Beijing Life Science Academy, Beijing, China.
State Key Laboratory of Genetic Engineering, Department of Biochemistry, Collaborative Innovation Center of Genetics and Development, School of Life Sciences, Institute of Plant Biology, Fudan University, Shanghai 200438, China.
Mol Biol Evol. 2024 Sep 4;41(9). doi: 10.1093/molbev/msae178.
Polyploidization drives regulatory and phenotypic innovation. How the merger of different genomes contributes to polyploid development is a fundamental issue in evolutionary developmental biology and breeding research. Clarifying this issue is challenging because of genome complexity and the difficulty in tracking stochastic subgenome divergence during development. Recent single-cell sequencing techniques enabled probing subgenome-divergent regulation in the context of cellular differentiation. However, analyzing single-cell data suffers from high error rates due to high dimensionality, noise, and sparsity, and the errors stack up in polyploid analysis due to the increased dimensionality of comparisons between subgenomes of each cell, hindering deeper mechanistic understandings. In this study, we develop a quantitative computational framework, called "pseudo-genome divergence quantification" (pgDQ), for quantifying and tracking subgenome divergence directly at the cellular level.
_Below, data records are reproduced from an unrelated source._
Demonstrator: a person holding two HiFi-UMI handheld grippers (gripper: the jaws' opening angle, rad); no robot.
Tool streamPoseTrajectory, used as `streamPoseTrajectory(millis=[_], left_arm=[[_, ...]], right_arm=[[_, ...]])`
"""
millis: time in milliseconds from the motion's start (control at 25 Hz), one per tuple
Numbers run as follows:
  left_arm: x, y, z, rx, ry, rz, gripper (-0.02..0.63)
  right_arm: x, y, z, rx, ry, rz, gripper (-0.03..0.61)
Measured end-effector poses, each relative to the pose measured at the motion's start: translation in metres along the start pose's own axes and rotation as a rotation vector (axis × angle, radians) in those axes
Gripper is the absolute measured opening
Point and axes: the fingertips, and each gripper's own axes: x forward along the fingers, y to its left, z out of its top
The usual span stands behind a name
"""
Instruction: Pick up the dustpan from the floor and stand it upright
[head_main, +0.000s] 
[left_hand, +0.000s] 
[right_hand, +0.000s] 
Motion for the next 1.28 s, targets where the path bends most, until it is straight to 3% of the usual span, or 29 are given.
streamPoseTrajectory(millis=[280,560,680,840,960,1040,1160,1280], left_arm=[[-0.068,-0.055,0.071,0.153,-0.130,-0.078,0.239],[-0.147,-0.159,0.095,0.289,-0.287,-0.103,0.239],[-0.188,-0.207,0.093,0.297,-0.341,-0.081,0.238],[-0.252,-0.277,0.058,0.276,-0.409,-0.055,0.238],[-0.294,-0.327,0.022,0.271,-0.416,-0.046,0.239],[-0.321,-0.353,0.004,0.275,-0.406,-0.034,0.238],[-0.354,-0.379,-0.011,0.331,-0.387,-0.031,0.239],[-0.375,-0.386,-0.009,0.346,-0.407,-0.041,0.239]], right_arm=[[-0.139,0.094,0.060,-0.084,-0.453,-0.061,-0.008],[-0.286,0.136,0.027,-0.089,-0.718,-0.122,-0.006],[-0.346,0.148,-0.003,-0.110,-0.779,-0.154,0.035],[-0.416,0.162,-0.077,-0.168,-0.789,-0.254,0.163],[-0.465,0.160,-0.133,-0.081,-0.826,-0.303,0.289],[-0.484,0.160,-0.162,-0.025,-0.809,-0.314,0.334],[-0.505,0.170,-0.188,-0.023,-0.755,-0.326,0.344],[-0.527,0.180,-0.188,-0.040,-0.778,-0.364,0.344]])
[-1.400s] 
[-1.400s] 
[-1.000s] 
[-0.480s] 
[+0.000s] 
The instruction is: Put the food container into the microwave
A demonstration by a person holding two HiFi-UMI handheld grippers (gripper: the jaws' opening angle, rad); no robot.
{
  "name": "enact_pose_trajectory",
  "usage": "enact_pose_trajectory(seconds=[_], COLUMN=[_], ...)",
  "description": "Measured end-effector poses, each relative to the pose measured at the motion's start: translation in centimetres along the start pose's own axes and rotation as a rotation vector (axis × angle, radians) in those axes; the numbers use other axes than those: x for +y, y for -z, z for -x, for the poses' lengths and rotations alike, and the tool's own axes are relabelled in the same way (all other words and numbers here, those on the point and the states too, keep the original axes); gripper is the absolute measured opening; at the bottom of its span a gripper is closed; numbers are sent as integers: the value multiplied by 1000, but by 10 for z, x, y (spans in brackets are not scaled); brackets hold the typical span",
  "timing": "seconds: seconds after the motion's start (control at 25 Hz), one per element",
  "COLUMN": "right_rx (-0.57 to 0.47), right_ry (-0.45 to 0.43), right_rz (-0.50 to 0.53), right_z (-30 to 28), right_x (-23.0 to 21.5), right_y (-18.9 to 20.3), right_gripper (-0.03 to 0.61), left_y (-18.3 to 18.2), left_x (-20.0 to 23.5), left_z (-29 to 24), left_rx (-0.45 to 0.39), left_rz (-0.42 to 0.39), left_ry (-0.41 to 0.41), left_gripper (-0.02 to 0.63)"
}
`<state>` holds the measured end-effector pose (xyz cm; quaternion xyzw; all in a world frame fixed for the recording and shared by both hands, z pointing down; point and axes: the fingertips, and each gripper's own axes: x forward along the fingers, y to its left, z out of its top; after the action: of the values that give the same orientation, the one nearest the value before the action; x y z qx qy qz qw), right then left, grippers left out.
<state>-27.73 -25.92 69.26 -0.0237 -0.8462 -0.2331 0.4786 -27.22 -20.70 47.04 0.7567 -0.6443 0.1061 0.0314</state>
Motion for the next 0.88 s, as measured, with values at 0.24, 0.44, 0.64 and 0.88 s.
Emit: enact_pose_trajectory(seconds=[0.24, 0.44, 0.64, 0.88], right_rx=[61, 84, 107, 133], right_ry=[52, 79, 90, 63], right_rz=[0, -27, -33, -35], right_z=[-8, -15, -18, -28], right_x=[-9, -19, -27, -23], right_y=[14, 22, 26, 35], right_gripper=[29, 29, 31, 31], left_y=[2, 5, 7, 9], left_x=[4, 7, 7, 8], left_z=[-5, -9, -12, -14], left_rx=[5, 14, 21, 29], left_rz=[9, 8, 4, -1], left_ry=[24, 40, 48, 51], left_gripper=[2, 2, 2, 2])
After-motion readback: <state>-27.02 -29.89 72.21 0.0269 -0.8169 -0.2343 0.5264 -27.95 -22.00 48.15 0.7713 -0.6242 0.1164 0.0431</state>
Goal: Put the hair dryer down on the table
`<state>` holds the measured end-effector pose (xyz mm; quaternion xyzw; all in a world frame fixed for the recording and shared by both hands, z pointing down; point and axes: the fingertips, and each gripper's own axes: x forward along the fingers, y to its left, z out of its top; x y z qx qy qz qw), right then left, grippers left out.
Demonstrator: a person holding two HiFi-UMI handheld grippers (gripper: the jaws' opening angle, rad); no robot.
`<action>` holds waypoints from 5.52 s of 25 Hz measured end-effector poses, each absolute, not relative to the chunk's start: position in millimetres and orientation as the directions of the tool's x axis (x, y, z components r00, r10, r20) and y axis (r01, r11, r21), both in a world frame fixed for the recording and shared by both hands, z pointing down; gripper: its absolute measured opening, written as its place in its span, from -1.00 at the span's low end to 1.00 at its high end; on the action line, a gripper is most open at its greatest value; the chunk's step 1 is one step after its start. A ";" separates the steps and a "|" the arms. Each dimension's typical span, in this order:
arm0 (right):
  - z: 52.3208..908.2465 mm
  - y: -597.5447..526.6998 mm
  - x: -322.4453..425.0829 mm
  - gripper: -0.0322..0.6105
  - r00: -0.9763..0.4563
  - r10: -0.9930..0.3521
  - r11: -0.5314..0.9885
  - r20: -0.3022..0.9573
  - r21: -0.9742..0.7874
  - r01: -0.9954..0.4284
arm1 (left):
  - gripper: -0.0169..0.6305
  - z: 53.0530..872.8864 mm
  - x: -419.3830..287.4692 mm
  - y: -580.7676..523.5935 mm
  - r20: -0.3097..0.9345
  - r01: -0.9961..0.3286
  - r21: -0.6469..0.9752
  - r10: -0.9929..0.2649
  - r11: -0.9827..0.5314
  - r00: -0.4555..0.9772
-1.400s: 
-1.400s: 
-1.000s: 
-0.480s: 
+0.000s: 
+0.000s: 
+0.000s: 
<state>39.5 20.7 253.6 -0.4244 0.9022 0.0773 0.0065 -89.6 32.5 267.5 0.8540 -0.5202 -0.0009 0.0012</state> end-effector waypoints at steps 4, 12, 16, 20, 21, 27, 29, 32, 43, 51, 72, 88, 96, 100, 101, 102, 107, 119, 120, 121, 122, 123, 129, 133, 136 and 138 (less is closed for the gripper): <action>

Further comparing with cellular differentiation trajectories derived from single-cell RNA sequencing data allows for an examination of the relationship between subgenome divergence and the progression of development. pgDQ produces robust results and is insensitive to data dropout and noise, avoiding high error rates due to multiple comparisons of genes, cells, and subgenomes. A statistical diagnostic approach is proposed to identify genes that are central to subgenome divergence during development, which facilitates the integration of different data modalities, enabling the identification of factors and pathways that mediate subgenome-divergent activity during development. Case studies have demonstrated that applying pgDQ to single-cell and bulk tissue transcriptomic data promotes a systematic and deeper understanding of how dynamic subgenome divergence contributes to developmental trajectories in polyploid evolution.
多倍化驱动了调控和表型的创新。不同基因组的融合如何促进多倍体的发育,这是进化发育生物学和育种研究中的一个基本问题。由于基因组的复杂性以及在发育过程中追踪随机亚基因组分化的困难,澄清这个问题具有挑战性。最近的单细胞测序技术使我们能够在细胞分化的背景下探测亚基因组分化的调控。然而,由于高维度、噪声和稀疏性,单细胞数据分析会受到高错误率的影响,而且由于每个细胞的亚基因组之间的比较维度增加,错误会在多倍体分析中累积,从而阻碍了更深入的机制理解。在这项研究中,我们开发了一种定量计算框架,称为“伪基因组分歧量化”(pgDQ),用于在细胞水平上直接量化和跟踪亚基因组分歧。进一步与单细胞 RNA 测序数据得出的细胞分化轨迹进行比较,使我们能够检查亚基因组分歧与发育进程之间的关系。pgDQ 产生了稳健的结果,并且对数据缺失和噪声不敏感,避免了由于基因、细胞和亚基因组的多次比较而导致的高错误率。提出了一种统计诊断方法来识别在发育过程中亚基因组分歧的关键基因,这有助于整合不同的数据模态,使我们能够识别在发育过程中介导亚基因组分化活性的因素和途径。案例研究表明,将 pgDQ 应用于单细胞和批量组织转录组数据可以促进系统和更深入地理解动态的亚基因组分歧如何促进多倍体进化中的发育轨迹。